Any areas of improvement for Charlottesville?
There’s a no-growth attitude of a lot of people. When they moved here in 1980, they said “this is a great place to live, and I don’t want anyone else to come here.” But we don’t want to restrict the number of people we can have. I think it’s a lot better community today because there are great job opportunities. I’ve liked the growth.
How do you define success?
The fitness industry is notorious for having low-paying jobs. ACAC probably pays nationally in the top one-tenth of one percent. We created job worth for exercise physiology grads from UVA as trainers – that I define as success.
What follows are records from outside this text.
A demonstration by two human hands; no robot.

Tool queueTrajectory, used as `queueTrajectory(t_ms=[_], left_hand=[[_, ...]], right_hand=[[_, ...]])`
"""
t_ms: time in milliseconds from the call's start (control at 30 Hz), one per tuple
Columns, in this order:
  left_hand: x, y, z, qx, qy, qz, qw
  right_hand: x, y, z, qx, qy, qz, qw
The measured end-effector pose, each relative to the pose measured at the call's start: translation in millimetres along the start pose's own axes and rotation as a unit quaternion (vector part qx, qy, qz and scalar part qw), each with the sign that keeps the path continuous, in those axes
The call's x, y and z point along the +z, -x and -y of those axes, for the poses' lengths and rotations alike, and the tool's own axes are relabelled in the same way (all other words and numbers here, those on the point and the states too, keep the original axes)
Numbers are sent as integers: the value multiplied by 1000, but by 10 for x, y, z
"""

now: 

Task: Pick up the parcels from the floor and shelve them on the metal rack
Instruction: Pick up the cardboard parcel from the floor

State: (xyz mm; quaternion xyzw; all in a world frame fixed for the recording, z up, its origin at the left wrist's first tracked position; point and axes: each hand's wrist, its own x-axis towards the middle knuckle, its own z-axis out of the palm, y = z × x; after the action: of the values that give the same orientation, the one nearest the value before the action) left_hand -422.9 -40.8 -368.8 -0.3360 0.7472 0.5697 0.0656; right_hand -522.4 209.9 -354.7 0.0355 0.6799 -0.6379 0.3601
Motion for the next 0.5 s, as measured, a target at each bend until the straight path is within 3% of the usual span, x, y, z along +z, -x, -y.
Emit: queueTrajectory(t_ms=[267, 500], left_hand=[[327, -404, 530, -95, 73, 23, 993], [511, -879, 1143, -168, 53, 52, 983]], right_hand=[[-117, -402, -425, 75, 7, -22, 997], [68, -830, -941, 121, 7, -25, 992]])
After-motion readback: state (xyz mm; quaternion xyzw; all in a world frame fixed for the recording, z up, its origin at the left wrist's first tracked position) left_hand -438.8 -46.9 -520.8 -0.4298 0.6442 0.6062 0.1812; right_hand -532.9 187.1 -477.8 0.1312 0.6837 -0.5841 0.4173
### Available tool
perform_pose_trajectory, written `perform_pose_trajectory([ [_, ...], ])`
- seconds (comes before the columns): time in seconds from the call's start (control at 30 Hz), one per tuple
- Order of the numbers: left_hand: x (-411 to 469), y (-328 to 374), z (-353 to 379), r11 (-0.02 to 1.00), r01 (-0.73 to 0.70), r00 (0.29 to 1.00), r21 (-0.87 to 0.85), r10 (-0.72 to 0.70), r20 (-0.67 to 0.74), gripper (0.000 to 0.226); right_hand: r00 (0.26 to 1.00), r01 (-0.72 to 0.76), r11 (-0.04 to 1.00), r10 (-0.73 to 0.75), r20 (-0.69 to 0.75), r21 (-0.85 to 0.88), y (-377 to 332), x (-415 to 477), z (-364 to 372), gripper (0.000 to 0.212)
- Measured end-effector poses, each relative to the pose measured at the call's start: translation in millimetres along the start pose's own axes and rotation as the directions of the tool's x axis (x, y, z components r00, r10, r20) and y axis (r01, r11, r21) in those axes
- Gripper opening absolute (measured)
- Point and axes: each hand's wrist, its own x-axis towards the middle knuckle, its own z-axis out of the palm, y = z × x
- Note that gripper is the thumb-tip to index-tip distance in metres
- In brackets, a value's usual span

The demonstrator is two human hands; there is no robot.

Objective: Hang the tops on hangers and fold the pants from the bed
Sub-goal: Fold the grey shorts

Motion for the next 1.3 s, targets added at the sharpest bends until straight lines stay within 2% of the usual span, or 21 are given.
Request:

Being able to pay more hourly to front desk people that render exceptional levels of customer service – that I define as a success.
When we became profitable, we started offering insurance benefits and 401Ks. We’ve created career paths in fitness. And concurrent with that, retention rates of members were and continue to be high. I’d say that’s pretty successful.
Is failure a word you think about?
Oh I’ve blown a few in my life! [laughs] With Lakeland, one time we thought we could print some t-shirts. Doesn’t every 13 year old kid want a t-shirt? So we bought 10,000 t-shirts and tried to sell them to our kids on tour. That idea went in our white-elephant room, so, yeah, I’ve had a few of those.
Lee Iacocca, the CEO who was very successful in turning Chrysler around, had a great line – “You don’t want to depend too much on your bean counters, because they want to get up to 99.9% certainty.”
When I get up to 80% certainty that some decision is the right thing to do – it’s time to push the go button. So that isn’t to say we haven’t started things within the clubs that haven’t worked. But concurrent with that, for me it’s been a lot of gut instinct.
I talked about those two aha moments – one was doing educational travel professionally, and the other was doing fitness for anyone other than fit 18-34 year olds. I saw those as rather easy challenges. I had a high level of certainty that I could accomplish those things. 100%? No. But enough that it was worth taking a run at it.